My epic three-week Euro Tour began in lovely Belfast, Northern Ireland. Back in October, I spent a couple days in Belfast visiting a few friends that I had met several years ago while studying abroad in South Africa, and I ended up with a huge crush on the city. The one thing that I reeeeeally wanted to do but wasn’t able to the last time around was to take a drive along the north coast to see Giant’s Causeway, but my friends were kind enough to make the trek with me this time.
The drive was gorgeous. Our first stop was the Carrick-a-Rede Rope Bridge, which crosses over to a wee island. The color of the ocean water along the coast of Ireland is unlike any other I’ve ever seen: it’s the most stunning shade of seafoam, vibrant and soft simultaneously, and so clear. And if that weren’t enough, there was also a giant rainbow stretched across the sky that took my breath away.
Afterward, we journeyed on to Giant’s Causeway and it was truly one of the most majestic sights I’ve ever seen. The causeway is comprised of hexagonal rock columns that descend into the sea, and legend has it that Finn McCool, an Irish warrior giant, built the causeway so that he could cross the water to Scotland to do battle with his Scottish counterpart Benandonner. Benandonner crossed over it first, however, so Finn’s wife disguised him as a baby to protect him, and when Benandonner saw the size of the “baby,” he assumed that Finn was huge and fled back to Scotland, tearing up the causeway behind him so that he couldn’t be followed. Pretty awesome, right? I kept making awe-filled exclamations about how incredible it all was, which my friends found really funny because, since they’ve grown up with this landmark so close to them, they’ve ceased to be impressed by it. I hope I never feel that way about all of the lovely sights in Seattle; it’s so much more gratifying to try to retain a constant sense of wonder and not become jaded by the familiar, but I guess that’s probably easier said than done.
My friend Scott, emulating Finn McCool. He’s the king of yonder crag.
After Belfast, I continued on to Scotland via ferry, setting off just as the sun was coming up. It was the most ritzy ferry I’ve ever been on, complete with a slot machine-like game room, a cute little cafe and free wifi all the way across the water.
The ferry ride took a couple hours, and then I took a bus from the ferry port to Edinburgh that also took a couple hours. It was a lovely drive, full of lush rolling green hills and miles upon miles of sandy coastline. Once I arrived, I took a walk up to the top of Calton Hill and took in the panoramic views of the city as the sun began to set. Edinburgh may very well be the prettiest European city.
I got to see the Heart of Midlothian, a heart-shaped mosaic built into the cobblestones outside of St. Giles’ Cathedral. Apparently it used to be an execution site back in the olden days, and it’s not uncommon for locals to spit on it as they walk past to show disdain for what took place there. I personally witnessed a couple people spit on it, and I spit on it too, in an attempt to be cool and look like a local. I also got to walk around Arthur’s Seat, Edinburgh’s extinct volcano (below).
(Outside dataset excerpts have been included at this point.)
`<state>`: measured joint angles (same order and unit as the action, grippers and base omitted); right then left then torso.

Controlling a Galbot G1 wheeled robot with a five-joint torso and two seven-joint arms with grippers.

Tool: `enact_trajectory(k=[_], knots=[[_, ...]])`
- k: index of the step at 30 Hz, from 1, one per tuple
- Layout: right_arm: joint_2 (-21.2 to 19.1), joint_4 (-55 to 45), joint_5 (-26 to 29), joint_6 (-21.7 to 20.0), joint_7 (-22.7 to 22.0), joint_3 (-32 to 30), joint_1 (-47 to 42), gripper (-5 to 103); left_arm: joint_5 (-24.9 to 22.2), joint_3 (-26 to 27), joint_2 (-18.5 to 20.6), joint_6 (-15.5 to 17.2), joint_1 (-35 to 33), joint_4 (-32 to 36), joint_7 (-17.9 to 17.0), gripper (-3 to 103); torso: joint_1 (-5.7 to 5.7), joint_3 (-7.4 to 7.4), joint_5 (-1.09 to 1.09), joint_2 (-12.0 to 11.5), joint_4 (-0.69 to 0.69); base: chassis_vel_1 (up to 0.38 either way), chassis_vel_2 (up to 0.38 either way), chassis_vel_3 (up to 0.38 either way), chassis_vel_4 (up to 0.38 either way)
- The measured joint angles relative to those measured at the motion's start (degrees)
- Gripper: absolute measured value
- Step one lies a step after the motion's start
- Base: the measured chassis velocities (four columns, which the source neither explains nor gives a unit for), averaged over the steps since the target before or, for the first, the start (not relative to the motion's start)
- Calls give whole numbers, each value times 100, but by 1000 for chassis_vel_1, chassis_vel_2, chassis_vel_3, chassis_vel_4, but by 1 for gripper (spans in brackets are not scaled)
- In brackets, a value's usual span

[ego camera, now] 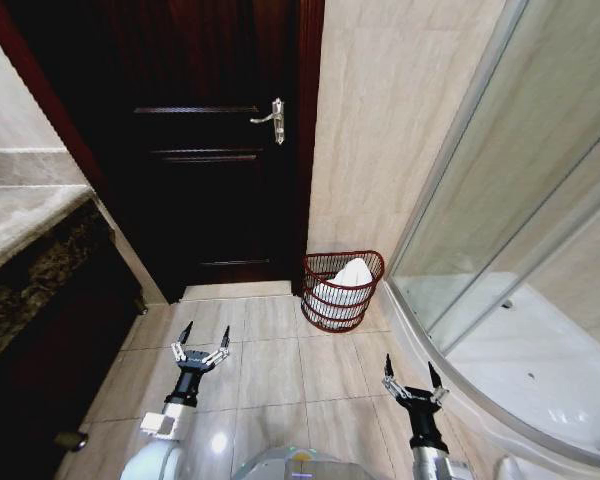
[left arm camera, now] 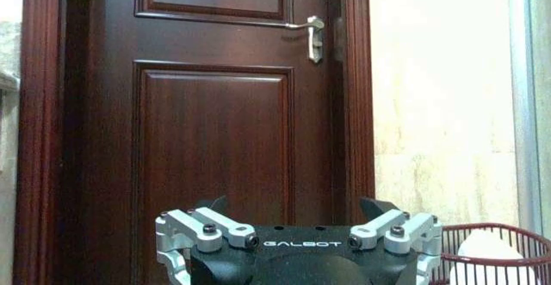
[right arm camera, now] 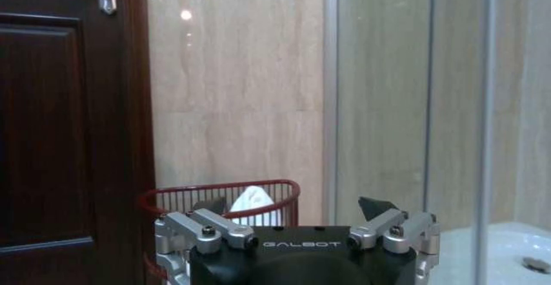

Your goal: Discard the used towel into the hamper.

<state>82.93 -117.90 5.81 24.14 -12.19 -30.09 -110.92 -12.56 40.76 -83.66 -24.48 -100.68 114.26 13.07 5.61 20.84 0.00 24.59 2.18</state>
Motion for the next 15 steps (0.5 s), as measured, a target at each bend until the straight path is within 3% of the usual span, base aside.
enact_trajectory(k=[15], knots=[[28, -30, -154, 233, -215, 6, -188, 100, 165, -63, -16, -231, 6, -135, 27, 100, -140, -234, 0, -374, 0, -39, -38, -43, -43]])
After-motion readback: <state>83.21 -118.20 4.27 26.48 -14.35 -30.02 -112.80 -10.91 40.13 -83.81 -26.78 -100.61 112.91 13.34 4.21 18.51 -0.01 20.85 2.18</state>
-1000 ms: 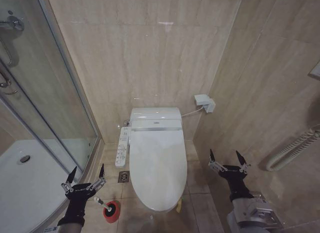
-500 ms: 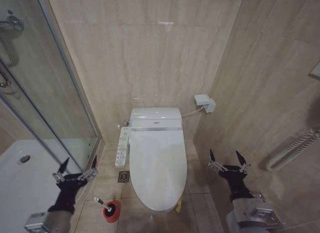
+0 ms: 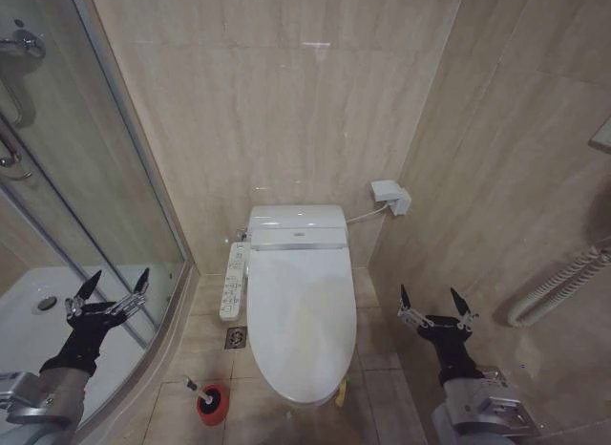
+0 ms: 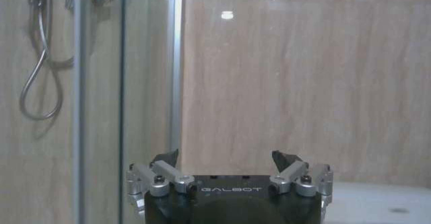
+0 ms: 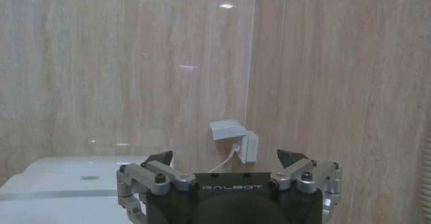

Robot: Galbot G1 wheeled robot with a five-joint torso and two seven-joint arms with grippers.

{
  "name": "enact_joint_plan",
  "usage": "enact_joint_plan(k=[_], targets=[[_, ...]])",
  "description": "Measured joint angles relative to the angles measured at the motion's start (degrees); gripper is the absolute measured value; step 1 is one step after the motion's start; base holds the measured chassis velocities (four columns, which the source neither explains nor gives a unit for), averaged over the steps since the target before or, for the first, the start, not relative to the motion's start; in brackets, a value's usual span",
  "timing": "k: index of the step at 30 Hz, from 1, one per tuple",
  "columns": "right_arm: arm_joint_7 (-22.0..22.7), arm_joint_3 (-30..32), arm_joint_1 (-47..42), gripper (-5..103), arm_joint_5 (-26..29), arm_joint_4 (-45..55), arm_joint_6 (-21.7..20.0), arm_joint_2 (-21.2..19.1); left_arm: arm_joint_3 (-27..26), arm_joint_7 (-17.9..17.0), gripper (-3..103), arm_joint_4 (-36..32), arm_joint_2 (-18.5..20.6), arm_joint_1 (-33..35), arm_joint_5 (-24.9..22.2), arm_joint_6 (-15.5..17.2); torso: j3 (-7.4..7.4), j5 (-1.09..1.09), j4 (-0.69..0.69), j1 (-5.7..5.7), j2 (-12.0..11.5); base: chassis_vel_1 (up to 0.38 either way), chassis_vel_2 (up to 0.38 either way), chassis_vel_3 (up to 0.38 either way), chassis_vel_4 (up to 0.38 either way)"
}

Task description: Open the toilet lid, clean the toilet bowl with a toilet brush, close the toilet lid, and flush.

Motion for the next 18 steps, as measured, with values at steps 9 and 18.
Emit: enact_joint_plan(k=[9,18], targets=[[0.01,0.01,0.0,100,0.0,0.0,0.0,0.0,1.82,0.47,94,5.41,1.73,-2.43,-1.96,-1.22,0.0,0.02,0.0,0.0,0.0,0.0,0.0,0.0,0.0],[0.0,0.01,0.0,100,0.0,0.0,0.0,0.0,3.07,0.85,89,9.86,4.77,-5.72,-4.45,-2.42,0.0,0.02,-0.01,0.0,0.0,0.0,0.0,0.0,0.0]])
Edinburgh Castle was also pretty epic. It’s basically right in the middle of the city and has incredible views of the city as well. I went in the afternoon and got to see the 1 o’clock gun fired, which was AWESOME. The cannon has been fired from the castle at 1 o’clock every day for several hundred years as a tradition, but it used to be fired as a matter of necessity so that the townspeople and sailors could have an audible indication of the time of day. It was a fantastic spectacle.
Sidenote: While I was visiting, I was able to meet up with Scott’s younger brother, Luke, who’s a student in Edinburgh. I had originally planned to simply meet up with him for a pint or two, but ended up accompanying him to a gathering at his friend’s flat. There were about fifteen other people there, all of them between the ages of eighteen and twenty, and they were all seated around a coffee table that was littered with empty bottles of booze. Long story short, I ended up going pub- and club-hopping with them until five in the morning, at which time I was formidably drunk. I felt self-conscious about my age in the company of mostly teenagers, but I also felt like I was able to relive my first year of college, when I was the consummate designated driver and didn’t drink at all, in a single evening. It was really fun.